## How to complete this task
Where the word "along" shows up in the entries below, please copy the whole line.

------------------------

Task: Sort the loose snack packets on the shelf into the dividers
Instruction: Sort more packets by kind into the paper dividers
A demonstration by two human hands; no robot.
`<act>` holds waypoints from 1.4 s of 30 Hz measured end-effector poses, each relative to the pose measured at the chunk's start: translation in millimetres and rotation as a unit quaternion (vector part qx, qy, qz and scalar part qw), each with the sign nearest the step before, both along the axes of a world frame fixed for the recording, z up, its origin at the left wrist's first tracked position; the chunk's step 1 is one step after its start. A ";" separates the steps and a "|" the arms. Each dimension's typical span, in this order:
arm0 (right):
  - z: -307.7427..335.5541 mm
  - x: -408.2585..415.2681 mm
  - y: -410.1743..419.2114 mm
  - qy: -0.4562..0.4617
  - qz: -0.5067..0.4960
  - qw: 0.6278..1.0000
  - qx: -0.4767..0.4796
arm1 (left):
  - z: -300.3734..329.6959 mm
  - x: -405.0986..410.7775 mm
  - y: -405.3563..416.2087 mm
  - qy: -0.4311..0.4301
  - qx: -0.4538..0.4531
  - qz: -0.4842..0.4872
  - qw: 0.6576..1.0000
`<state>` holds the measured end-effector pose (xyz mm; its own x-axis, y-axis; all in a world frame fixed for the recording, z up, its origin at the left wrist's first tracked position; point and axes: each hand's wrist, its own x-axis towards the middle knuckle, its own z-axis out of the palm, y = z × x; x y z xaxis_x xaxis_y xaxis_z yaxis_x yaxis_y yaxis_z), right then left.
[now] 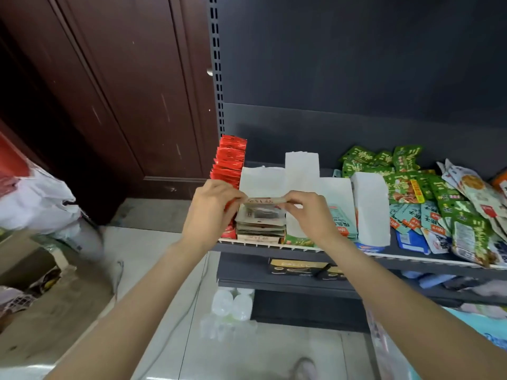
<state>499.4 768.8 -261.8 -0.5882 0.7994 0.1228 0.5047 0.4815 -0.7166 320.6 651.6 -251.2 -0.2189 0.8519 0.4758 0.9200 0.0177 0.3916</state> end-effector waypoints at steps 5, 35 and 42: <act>4.6 -2.4 -2.3 -0.039 0.017 0.997 0.065 | -1.8 -11.4 -8.2 0.095 -0.004 -0.055 0.994; 17.1 191.5 106.2 0.018 -0.172 0.985 -0.007 | 16.3 201.3 156.6 -0.027 -0.113 -0.152 0.982; -21.5 324.0 215.3 -0.093 -0.247 0.964 -0.020 | -20.5 346.5 288.2 -0.067 -0.237 -0.154 0.957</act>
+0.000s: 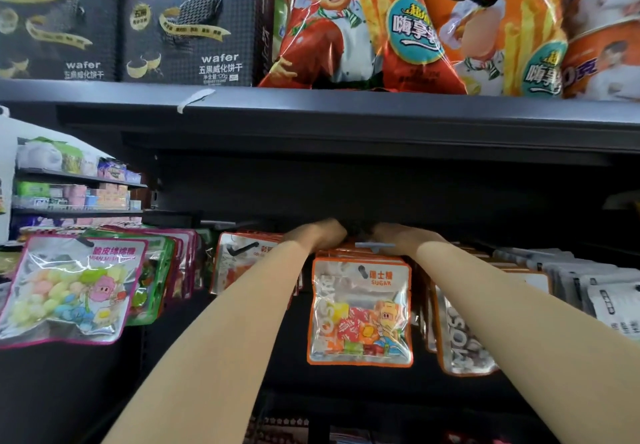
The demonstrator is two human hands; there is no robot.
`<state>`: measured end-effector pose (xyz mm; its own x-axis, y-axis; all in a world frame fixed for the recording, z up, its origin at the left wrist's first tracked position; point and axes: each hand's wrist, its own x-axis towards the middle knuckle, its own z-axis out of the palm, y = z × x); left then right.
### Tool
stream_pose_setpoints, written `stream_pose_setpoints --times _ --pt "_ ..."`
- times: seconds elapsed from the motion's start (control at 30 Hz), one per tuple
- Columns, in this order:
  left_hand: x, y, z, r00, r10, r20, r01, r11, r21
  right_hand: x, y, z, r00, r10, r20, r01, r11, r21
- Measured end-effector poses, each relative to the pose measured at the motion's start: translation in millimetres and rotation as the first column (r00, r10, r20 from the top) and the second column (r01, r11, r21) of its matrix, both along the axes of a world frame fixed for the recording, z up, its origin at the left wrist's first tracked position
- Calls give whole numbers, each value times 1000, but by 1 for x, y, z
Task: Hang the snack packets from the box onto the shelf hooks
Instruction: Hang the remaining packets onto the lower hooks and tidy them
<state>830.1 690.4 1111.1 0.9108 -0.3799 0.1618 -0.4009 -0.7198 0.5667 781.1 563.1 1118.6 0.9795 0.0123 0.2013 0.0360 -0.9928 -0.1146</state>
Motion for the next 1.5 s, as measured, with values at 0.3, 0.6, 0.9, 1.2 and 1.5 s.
stream_pose_setpoints --times 0.3,0.6,0.9,1.2,1.5 --pt "11 3 -2 999 29 24 -28 1000 -10 19 -6 -1 999 -44 7 44 998 43" --pt "4 2 -4 993 59 103 -46 991 -128 22 -6 -1 996 -53 70 44 992 120" --pt "-56 26 -11 961 56 272 16 967 -255 -45 8 -6 970 27 243 -58 991 122" --pt "-111 54 -63 853 -38 520 132 981 -144 -93 8 -37 908 62 415 -182 950 254" --pt "-127 49 -85 656 13 755 -187 971 146 -116 12 -75 861 194 470 -175 981 -86"
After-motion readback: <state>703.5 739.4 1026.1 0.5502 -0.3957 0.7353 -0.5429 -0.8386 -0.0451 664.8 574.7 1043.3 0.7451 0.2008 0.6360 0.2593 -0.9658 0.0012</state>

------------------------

## Task result
`<act>` holds waypoints from 1.4 s of 30 Hz measured end-effector poses, each relative to the pose measured at the chunk's start: translation in millimetres and rotation as a unit quaternion (vector part qx, qy, qz and scalar part qw), each with the sign nearest the step before, both along the axes of a world frame fixed for the recording, z up, its origin at the left wrist's first tracked position; the chunk's step 1 is one step after its start. A ";" separates the steps and a "|" the arms. Each dimension's typical span, in this order:
- Measured end-effector poses, each relative to the pose measured at the motion's start: translation in millimetres and rotation as the first column (r00, r10, r20 from the top) and the second column (r01, r11, r21) of its matrix, both along the axes of a world frame fixed for the recording, z up, its origin at the left wrist's first tracked position

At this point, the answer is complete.